Since the cache holds copies of certain data from the database, you should extends your cache consistency technique to handle replicated data items in the cache as well as that in the database replicas.
Since the gateway is replicated, you should also make your gateway fault tolerant. It is sufficient to handle crash faults (Byzantine faults need not be handled). Also for simplicity, assume that the both tiers of a gateway replicas fail at once and in this case, the other gateway needs to take over the functions of the failed replica. A gateway node needs to dynamically determine the failure of the other replica (this can be done by any method that you choose such as exhanging "I am alive" heartbeat messages). Upon detecting a failure, the remaining gateway replica implements a failure recovery algorithm thay involves taking over the responsibility of servicing all sensors and devices that were communicating with the failed replica. Your failure recovery method needs to inform the sensors / devices of the failure and have them reconfigure themselves to communicate with the new replica for subsequent requests.
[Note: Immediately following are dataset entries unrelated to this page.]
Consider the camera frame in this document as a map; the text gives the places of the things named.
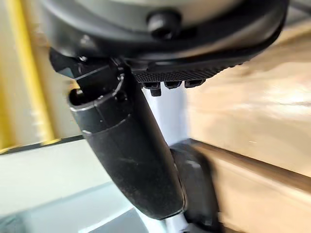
black plastic housing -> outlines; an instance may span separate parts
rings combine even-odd
[[[186,201],[170,149],[132,75],[116,91],[79,104],[71,112],[84,138],[121,192],[145,215],[164,219],[182,212]]]

yellow pole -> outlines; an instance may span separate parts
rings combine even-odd
[[[57,142],[46,106],[21,0],[6,0],[23,77],[43,144]]]
[[[0,86],[4,86],[2,76],[0,76]],[[0,154],[14,147],[15,142],[12,137],[11,124],[7,112],[7,101],[3,90],[0,90]]]

wooden surface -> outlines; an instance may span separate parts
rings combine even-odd
[[[310,232],[311,178],[213,146],[196,148],[214,165],[226,226],[246,233]]]
[[[311,23],[187,90],[190,136],[311,177]]]

black plastic grip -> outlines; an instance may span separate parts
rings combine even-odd
[[[185,208],[173,157],[134,77],[120,89],[76,105],[72,114],[121,192],[145,215],[164,219]]]

black knob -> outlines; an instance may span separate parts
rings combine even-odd
[[[180,32],[181,16],[172,11],[153,13],[148,17],[148,31],[155,39],[169,40]]]

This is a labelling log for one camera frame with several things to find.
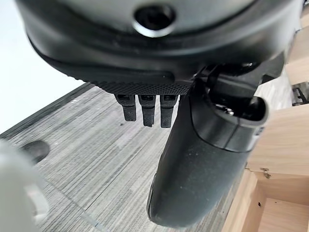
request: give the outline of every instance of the white wall
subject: white wall
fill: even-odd
[[[0,133],[82,84],[34,52],[15,2],[0,0]]]

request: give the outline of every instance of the black shoe
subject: black shoe
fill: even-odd
[[[21,147],[22,150],[26,151],[28,157],[32,162],[38,163],[44,159],[50,151],[49,145],[41,140],[33,141]]]

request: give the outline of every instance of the black plastic tab
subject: black plastic tab
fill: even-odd
[[[155,95],[139,95],[143,123],[146,127],[152,127],[155,123]]]
[[[121,95],[115,94],[116,100],[122,105],[124,110],[125,121],[135,122],[136,121],[136,104],[135,95]]]
[[[161,95],[160,109],[161,109],[161,127],[170,128],[172,124],[172,115],[174,106],[177,102],[178,95]]]

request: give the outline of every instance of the floor
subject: floor
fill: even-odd
[[[257,91],[272,110],[291,107],[285,74]],[[50,155],[36,168],[50,203],[42,232],[174,232],[151,223],[146,214],[149,187],[170,129],[125,122],[114,96],[94,87],[11,139],[14,145],[43,139]],[[186,232],[219,232],[241,175],[230,192],[200,223]]]

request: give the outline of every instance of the wooden cabinet
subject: wooden cabinet
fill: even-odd
[[[309,81],[309,27],[295,35],[285,68],[292,85]]]
[[[309,104],[275,111],[222,232],[309,232]]]
[[[303,28],[309,26],[309,6],[307,6],[301,16],[301,26]]]
While the failure recovery "algorithm" can be straightforward, clearly document how failures are detected and all the steps your replica peforms to take over the functions of the failed gateway. Also explain if failiures can lead to any data loss in your system (which will depend on the choice of your consistency mechanisms that syncronize state between the replicas) and the impact of any such data loss. Implement your replication, caching, cache consistency and fault tolerance techniques in your code. This lab does not need vector, logial clocks or leader election aspects of lab 2 and it is fine to simply assume that clocks are syncronized and simple timestamptsfor determining event ordering.
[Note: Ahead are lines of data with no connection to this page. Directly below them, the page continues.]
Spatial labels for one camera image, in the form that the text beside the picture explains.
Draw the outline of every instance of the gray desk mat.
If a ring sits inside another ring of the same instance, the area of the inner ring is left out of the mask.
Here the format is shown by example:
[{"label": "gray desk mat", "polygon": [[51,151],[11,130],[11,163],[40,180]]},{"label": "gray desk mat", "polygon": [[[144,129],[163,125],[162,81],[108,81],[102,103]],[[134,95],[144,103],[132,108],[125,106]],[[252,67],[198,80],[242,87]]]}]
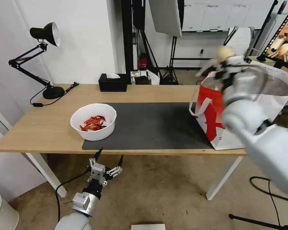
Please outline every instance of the gray desk mat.
[{"label": "gray desk mat", "polygon": [[211,149],[189,103],[108,103],[117,112],[113,133],[85,140],[83,150]]}]

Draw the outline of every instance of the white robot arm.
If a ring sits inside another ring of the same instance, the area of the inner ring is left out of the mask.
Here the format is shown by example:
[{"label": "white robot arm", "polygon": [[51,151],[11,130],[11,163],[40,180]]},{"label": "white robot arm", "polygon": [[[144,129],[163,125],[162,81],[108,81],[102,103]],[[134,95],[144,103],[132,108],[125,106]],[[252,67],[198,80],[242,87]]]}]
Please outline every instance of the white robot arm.
[{"label": "white robot arm", "polygon": [[82,193],[76,193],[73,198],[73,213],[64,216],[54,230],[91,230],[89,218],[93,217],[96,211],[97,202],[101,198],[102,189],[107,186],[108,181],[119,175],[122,171],[123,155],[118,165],[110,169],[97,163],[101,154],[100,149],[94,158],[90,158],[89,170],[91,175],[88,179],[88,186],[82,190]]},{"label": "white robot arm", "polygon": [[247,93],[250,81],[256,76],[243,70],[248,65],[243,57],[234,56],[228,47],[222,47],[218,59],[216,77],[223,82],[225,104],[223,125],[240,139],[250,159],[288,194],[288,131],[272,124],[258,102]]}]

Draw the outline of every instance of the table leg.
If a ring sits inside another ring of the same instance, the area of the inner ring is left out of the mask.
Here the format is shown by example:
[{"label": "table leg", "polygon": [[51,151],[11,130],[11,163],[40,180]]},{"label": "table leg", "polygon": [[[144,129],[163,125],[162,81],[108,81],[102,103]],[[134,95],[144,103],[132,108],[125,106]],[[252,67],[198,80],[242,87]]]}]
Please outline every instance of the table leg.
[{"label": "table leg", "polygon": [[230,161],[228,166],[224,169],[224,171],[221,173],[219,179],[210,187],[208,192],[206,193],[207,200],[212,200],[213,197],[217,194],[217,192],[220,190],[220,188],[223,186],[225,181],[229,178],[229,176],[232,174],[234,169],[238,166],[240,161],[243,157],[236,157]]},{"label": "table leg", "polygon": [[[56,189],[61,184],[61,182],[58,180],[56,175],[53,173],[51,168],[39,153],[25,154],[29,157],[29,159],[33,162],[33,164],[38,168],[41,174],[48,180],[54,189]],[[63,186],[58,189],[58,194],[60,197],[65,197],[66,193],[66,189]]]}]

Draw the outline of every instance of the shopping bag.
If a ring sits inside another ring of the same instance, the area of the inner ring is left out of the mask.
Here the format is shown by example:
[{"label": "shopping bag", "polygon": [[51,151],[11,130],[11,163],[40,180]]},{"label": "shopping bag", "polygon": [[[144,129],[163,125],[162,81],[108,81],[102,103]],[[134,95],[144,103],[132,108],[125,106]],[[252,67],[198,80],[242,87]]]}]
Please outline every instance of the shopping bag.
[{"label": "shopping bag", "polygon": [[[251,64],[265,68],[269,75],[265,89],[258,94],[256,87],[254,87],[254,92],[250,92],[250,94],[254,99],[257,98],[265,114],[268,115],[270,121],[273,121],[288,101],[288,73],[258,62],[252,62]],[[192,104],[197,91],[194,92],[189,111],[195,116],[216,150],[243,148],[244,146],[238,138],[222,125],[224,103],[220,92],[221,85],[215,84],[214,76],[215,72],[210,72],[202,81],[195,111],[192,111]]]}]

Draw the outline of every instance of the black desk lamp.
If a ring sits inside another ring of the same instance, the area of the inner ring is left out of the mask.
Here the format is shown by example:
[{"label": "black desk lamp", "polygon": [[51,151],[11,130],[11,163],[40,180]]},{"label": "black desk lamp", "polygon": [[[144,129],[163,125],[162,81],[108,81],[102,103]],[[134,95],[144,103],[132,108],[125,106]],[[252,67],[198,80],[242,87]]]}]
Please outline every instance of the black desk lamp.
[{"label": "black desk lamp", "polygon": [[[36,38],[40,44],[38,44],[35,48],[29,50],[28,52],[20,55],[19,57],[9,60],[9,65],[22,73],[28,75],[29,77],[33,78],[34,80],[38,81],[39,83],[43,84],[46,87],[46,90],[43,91],[43,97],[45,99],[56,99],[60,98],[64,95],[65,91],[62,87],[52,86],[49,81],[44,80],[34,74],[30,73],[29,71],[23,69],[21,67],[22,64],[26,63],[27,61],[35,58],[36,56],[44,53],[47,50],[47,43],[44,40],[47,40],[50,44],[55,46],[60,46],[60,36],[57,25],[54,22],[47,24],[43,29],[42,28],[31,28],[30,34],[33,38]],[[31,53],[32,51],[41,48],[42,50],[30,57],[24,57],[27,54]]]}]
Design for Paxos: The final part of this lab requires you to provide a design if you were asked to implement Paxos in this sytem (you only need to writeup a high-level design / algorithm in your Design doc and do not need to implement the algorithm). Assume that there are k gateway replicas and that each request is sent to all of them and the replicas run Paxos to reach agreement on the answer before providing a reply to a request. How might such a system work? Explain clearly how the Paxos algorithm can be used by your gateway nodes and you would have implemented it in your current design. Do not blindly cut and paste thr algorithm from the class slides or from the Internet - you are expected to gain some faimiliarity with it and come up with a design that uses Paxos. Provide a writeup of your design with the main design document (no implementation is necessary to get credit for this part).
Extra Credit: This part is optional. For extra credit, implement your Paxos design in the gateway nodes and conduct simple experiment to demonstrate it works (e.g., the system functions even when nodes fail or one of the node produces an incorrent answer).
You are free to develop your solution on any platform, but please ensure that your programs compile and run on the edlab machines (See note below).
Make necessary timeline plots or figures to support your conclusions.